** What to do **
Scan each line of the records for the word "requests" and extract the ones that have it.

___ Supplied records ___

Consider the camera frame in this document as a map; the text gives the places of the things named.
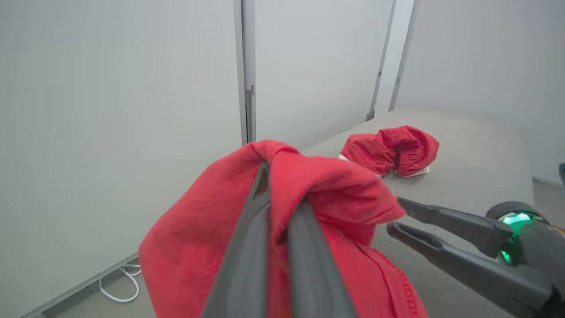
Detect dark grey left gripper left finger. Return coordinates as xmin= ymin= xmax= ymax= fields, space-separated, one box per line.
xmin=201 ymin=161 xmax=272 ymax=318

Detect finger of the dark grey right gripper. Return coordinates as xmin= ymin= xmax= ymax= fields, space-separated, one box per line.
xmin=387 ymin=222 xmax=557 ymax=316
xmin=397 ymin=197 xmax=513 ymax=257

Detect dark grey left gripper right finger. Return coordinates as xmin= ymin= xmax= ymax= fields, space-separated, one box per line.
xmin=286 ymin=199 xmax=359 ymax=318

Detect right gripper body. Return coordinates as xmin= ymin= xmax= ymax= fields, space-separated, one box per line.
xmin=486 ymin=201 xmax=565 ymax=318

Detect red shirt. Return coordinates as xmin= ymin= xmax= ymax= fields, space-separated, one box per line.
xmin=139 ymin=139 xmax=429 ymax=318

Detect red shorts white trim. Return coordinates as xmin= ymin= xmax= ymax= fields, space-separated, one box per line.
xmin=339 ymin=125 xmax=440 ymax=178

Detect wide white partition panel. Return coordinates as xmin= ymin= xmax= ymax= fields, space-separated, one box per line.
xmin=0 ymin=0 xmax=244 ymax=318

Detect looped white cable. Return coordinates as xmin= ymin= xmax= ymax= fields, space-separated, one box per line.
xmin=98 ymin=264 xmax=142 ymax=303

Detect grey partition frame post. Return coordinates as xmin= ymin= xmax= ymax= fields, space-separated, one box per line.
xmin=365 ymin=0 xmax=421 ymax=122
xmin=233 ymin=0 xmax=257 ymax=146

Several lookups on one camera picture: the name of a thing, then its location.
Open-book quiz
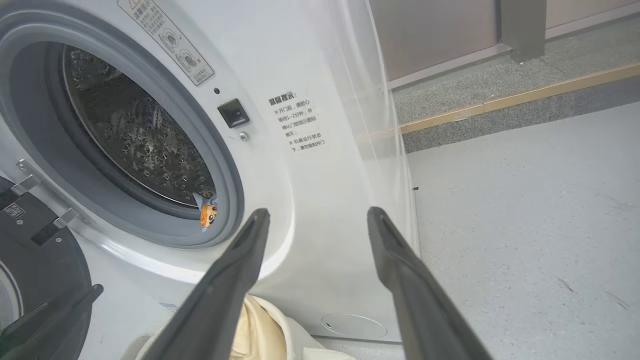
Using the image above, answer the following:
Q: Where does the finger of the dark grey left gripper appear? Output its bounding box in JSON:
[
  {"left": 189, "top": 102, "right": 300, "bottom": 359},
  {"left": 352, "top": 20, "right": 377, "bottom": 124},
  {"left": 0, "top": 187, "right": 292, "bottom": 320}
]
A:
[{"left": 0, "top": 284, "right": 104, "bottom": 353}]

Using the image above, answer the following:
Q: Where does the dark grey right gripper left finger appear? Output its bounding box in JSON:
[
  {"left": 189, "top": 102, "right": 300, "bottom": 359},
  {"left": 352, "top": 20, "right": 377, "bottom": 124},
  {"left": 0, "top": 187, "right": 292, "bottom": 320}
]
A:
[{"left": 142, "top": 208, "right": 271, "bottom": 360}]

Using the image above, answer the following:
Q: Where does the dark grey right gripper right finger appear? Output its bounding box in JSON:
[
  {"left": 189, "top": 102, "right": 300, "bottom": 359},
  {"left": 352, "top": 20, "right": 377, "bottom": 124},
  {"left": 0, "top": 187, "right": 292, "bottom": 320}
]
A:
[{"left": 367, "top": 206, "right": 493, "bottom": 360}]

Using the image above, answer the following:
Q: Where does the dark round washing machine door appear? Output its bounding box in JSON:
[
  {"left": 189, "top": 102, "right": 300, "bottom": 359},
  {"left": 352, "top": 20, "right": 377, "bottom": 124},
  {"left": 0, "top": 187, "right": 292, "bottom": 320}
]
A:
[{"left": 0, "top": 175, "right": 94, "bottom": 360}]

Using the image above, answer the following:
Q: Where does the blue orange printed garment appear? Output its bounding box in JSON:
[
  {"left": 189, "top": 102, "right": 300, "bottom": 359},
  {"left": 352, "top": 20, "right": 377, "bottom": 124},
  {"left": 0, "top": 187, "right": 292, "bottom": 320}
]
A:
[{"left": 192, "top": 190, "right": 219, "bottom": 231}]

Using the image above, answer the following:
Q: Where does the cream canvas laundry basket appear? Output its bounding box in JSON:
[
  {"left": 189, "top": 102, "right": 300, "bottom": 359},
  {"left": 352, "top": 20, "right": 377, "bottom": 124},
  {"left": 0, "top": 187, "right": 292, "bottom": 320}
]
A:
[{"left": 135, "top": 294, "right": 356, "bottom": 360}]

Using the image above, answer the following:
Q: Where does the white washing machine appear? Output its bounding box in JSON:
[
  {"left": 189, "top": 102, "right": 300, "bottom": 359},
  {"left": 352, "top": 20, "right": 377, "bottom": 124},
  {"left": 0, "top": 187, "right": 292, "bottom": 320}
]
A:
[{"left": 0, "top": 0, "right": 419, "bottom": 346}]

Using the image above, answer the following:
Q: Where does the grey warning pictogram sticker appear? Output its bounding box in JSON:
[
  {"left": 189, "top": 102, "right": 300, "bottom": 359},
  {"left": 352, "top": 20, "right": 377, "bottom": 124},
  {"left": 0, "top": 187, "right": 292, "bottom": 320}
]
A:
[{"left": 117, "top": 0, "right": 215, "bottom": 87}]

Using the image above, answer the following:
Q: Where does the grey metal post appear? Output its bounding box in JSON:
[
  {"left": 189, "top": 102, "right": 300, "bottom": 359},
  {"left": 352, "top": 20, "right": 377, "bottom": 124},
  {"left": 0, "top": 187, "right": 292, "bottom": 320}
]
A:
[{"left": 500, "top": 0, "right": 547, "bottom": 64}]

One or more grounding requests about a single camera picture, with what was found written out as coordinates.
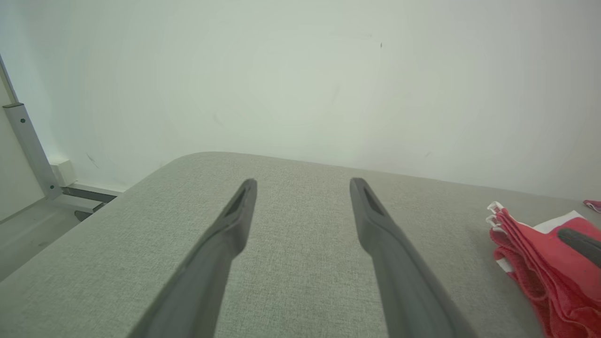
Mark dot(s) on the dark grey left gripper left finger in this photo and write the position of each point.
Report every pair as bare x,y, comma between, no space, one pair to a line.
202,281

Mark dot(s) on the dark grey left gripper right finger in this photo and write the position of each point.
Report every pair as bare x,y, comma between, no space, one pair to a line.
408,291

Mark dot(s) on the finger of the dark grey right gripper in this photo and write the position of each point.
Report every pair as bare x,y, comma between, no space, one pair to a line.
584,244

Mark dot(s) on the red garment with white trim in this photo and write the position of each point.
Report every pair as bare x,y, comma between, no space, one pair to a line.
530,263

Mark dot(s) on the black baseboard strip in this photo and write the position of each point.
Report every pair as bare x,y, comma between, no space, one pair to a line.
89,194

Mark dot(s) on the white partition panel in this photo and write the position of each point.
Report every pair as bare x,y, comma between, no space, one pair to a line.
14,178

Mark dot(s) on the white wall trunking box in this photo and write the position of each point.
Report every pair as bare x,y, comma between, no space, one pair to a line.
63,172

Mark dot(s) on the grey metal frame post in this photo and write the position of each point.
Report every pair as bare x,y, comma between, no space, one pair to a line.
33,150

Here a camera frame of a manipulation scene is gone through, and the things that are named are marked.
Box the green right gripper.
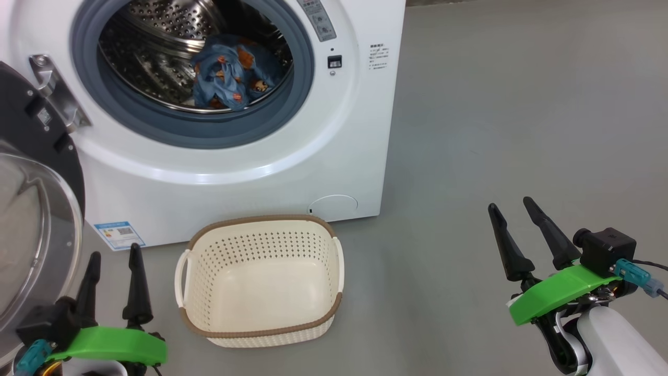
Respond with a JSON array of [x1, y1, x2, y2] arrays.
[[488, 196, 629, 327]]

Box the small black text sticker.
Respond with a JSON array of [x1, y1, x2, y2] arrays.
[[369, 44, 389, 71]]

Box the dark round glass washer door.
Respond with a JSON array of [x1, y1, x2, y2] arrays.
[[0, 61, 87, 361]]

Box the white front-load washing machine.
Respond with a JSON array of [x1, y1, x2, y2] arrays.
[[0, 0, 407, 251]]

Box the cream perforated laundry basket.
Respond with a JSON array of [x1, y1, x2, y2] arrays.
[[175, 215, 345, 348]]

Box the round white filter cover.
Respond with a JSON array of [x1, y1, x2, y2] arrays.
[[308, 195, 359, 221]]

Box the grey warning label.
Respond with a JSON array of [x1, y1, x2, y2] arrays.
[[297, 0, 337, 42]]

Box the blue energy label sticker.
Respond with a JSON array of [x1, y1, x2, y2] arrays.
[[94, 221, 146, 251]]

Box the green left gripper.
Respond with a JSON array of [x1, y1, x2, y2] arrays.
[[44, 243, 168, 366]]

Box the stainless steel washing machine drum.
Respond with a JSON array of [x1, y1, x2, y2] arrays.
[[98, 0, 294, 114]]

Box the blue patterned garment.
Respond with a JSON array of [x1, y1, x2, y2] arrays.
[[190, 36, 287, 111]]

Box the silver metal door hinge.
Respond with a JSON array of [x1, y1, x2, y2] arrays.
[[29, 54, 92, 131]]

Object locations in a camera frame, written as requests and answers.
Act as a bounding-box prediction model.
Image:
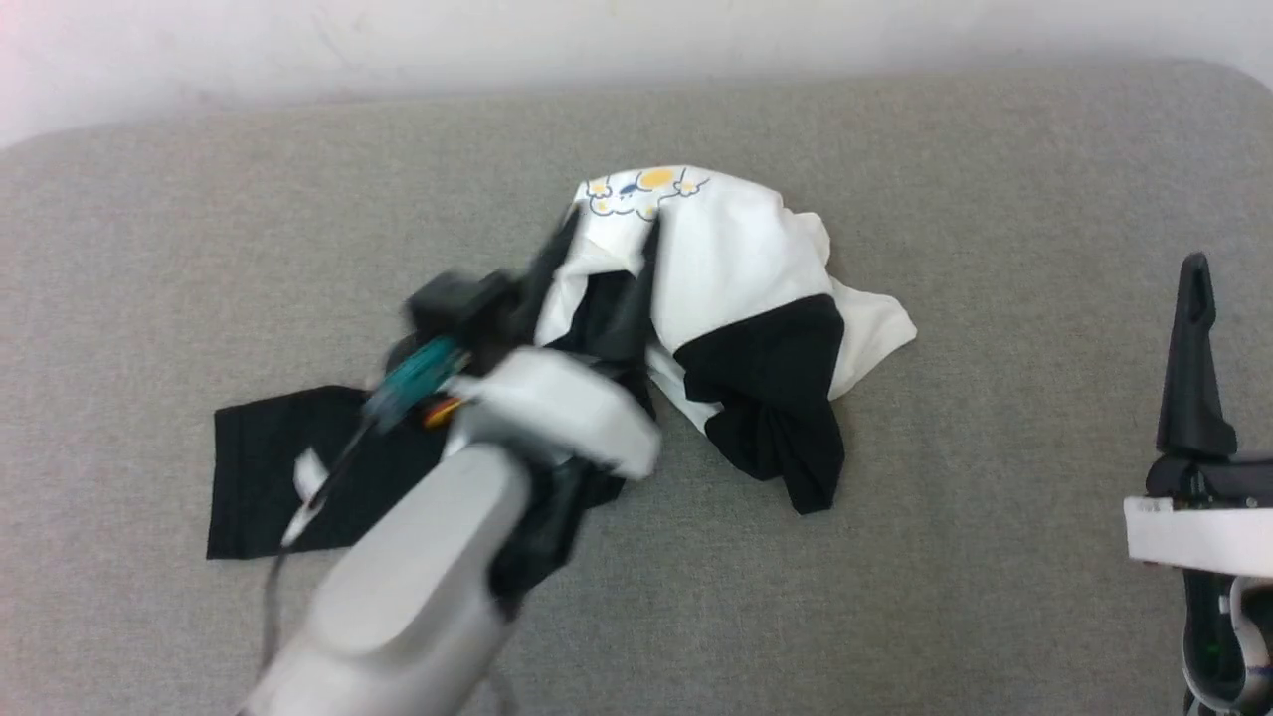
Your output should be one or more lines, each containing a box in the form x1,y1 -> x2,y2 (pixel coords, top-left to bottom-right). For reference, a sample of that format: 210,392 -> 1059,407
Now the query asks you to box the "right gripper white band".
1124,253 -> 1273,580

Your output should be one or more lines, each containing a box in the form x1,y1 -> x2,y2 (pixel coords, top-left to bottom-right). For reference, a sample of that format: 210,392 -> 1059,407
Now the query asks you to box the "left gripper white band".
448,209 -> 664,480

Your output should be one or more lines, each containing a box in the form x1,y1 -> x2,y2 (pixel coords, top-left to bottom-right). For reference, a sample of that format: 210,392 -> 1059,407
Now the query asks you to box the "black and white t-shirt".
206,166 -> 918,598

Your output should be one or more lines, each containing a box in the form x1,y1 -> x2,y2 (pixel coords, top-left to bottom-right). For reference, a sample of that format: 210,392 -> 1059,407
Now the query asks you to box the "teal cable connector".
363,336 -> 468,431

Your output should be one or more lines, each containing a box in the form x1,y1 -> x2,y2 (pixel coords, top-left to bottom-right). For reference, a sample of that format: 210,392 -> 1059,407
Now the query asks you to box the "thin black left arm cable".
261,413 -> 379,677

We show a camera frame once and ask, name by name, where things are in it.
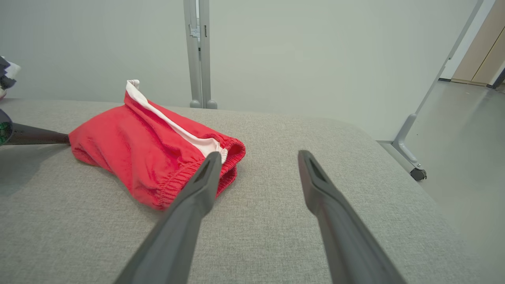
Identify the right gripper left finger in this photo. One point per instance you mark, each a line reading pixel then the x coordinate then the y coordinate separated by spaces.
pixel 177 236

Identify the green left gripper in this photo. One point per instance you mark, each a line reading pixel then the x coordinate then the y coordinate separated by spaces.
pixel 4 130

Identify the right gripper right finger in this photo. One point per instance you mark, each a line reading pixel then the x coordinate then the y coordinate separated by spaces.
pixel 347 244

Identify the red shorts with white trim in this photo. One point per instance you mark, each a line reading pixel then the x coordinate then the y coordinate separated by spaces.
pixel 138 154

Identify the black caster wheel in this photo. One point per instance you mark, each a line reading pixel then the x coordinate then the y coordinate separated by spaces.
pixel 418 174

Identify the white partition panel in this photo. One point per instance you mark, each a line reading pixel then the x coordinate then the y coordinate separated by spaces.
pixel 315 55
pixel 90 43

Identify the grey slanted partition leg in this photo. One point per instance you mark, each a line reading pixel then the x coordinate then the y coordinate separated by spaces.
pixel 426 94

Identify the beige door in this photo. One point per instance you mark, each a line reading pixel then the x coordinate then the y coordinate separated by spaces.
pixel 479 51

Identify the grey partition post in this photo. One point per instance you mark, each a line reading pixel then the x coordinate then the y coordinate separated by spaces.
pixel 206 71
pixel 192 71

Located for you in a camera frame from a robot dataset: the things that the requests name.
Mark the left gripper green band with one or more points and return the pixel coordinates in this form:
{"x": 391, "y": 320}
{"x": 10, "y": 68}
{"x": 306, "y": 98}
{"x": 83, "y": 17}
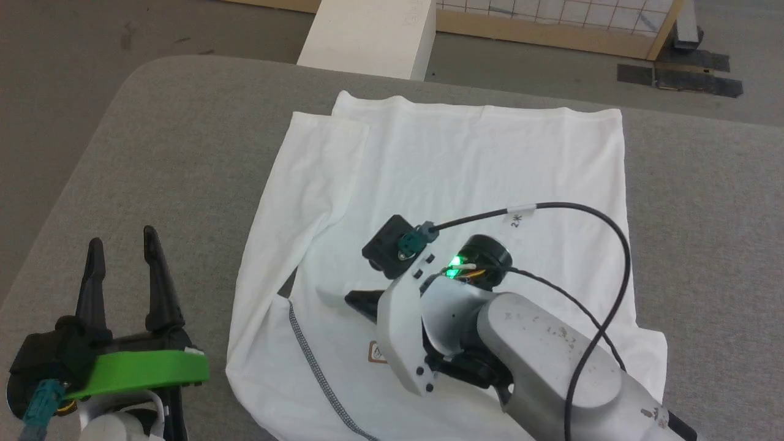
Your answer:
{"x": 147, "y": 370}

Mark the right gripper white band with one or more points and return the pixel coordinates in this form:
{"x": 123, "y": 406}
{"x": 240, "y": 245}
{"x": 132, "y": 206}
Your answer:
{"x": 401, "y": 331}

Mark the white garment with grey trim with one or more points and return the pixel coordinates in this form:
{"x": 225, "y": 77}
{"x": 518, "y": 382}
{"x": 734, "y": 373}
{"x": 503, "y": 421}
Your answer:
{"x": 459, "y": 159}

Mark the right arm white grey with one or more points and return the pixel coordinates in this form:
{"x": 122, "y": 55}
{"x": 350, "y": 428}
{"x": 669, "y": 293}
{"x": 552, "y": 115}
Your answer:
{"x": 539, "y": 355}

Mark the left arm white grey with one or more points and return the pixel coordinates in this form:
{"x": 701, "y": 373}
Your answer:
{"x": 116, "y": 425}

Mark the white rectangular block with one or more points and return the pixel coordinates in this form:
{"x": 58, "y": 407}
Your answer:
{"x": 367, "y": 37}

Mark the black floor tape patch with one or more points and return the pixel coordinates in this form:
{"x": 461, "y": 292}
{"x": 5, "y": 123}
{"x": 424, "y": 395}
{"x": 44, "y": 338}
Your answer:
{"x": 692, "y": 82}

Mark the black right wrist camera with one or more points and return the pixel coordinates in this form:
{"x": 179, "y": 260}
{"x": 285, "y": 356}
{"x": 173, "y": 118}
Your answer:
{"x": 386, "y": 248}

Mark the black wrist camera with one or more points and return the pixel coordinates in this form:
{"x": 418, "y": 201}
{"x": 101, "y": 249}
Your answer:
{"x": 49, "y": 358}
{"x": 386, "y": 248}

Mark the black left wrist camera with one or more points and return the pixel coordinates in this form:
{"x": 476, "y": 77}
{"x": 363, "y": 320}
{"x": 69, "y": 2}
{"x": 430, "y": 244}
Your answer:
{"x": 49, "y": 358}

___

** Exercise output **
One or more grounding requests about a single camera picture, with what was found written out as coordinates.
Object locations in a camera frame, written as requests and answers.
Located for you in a camera frame from a robot dataset: the things that the requests name.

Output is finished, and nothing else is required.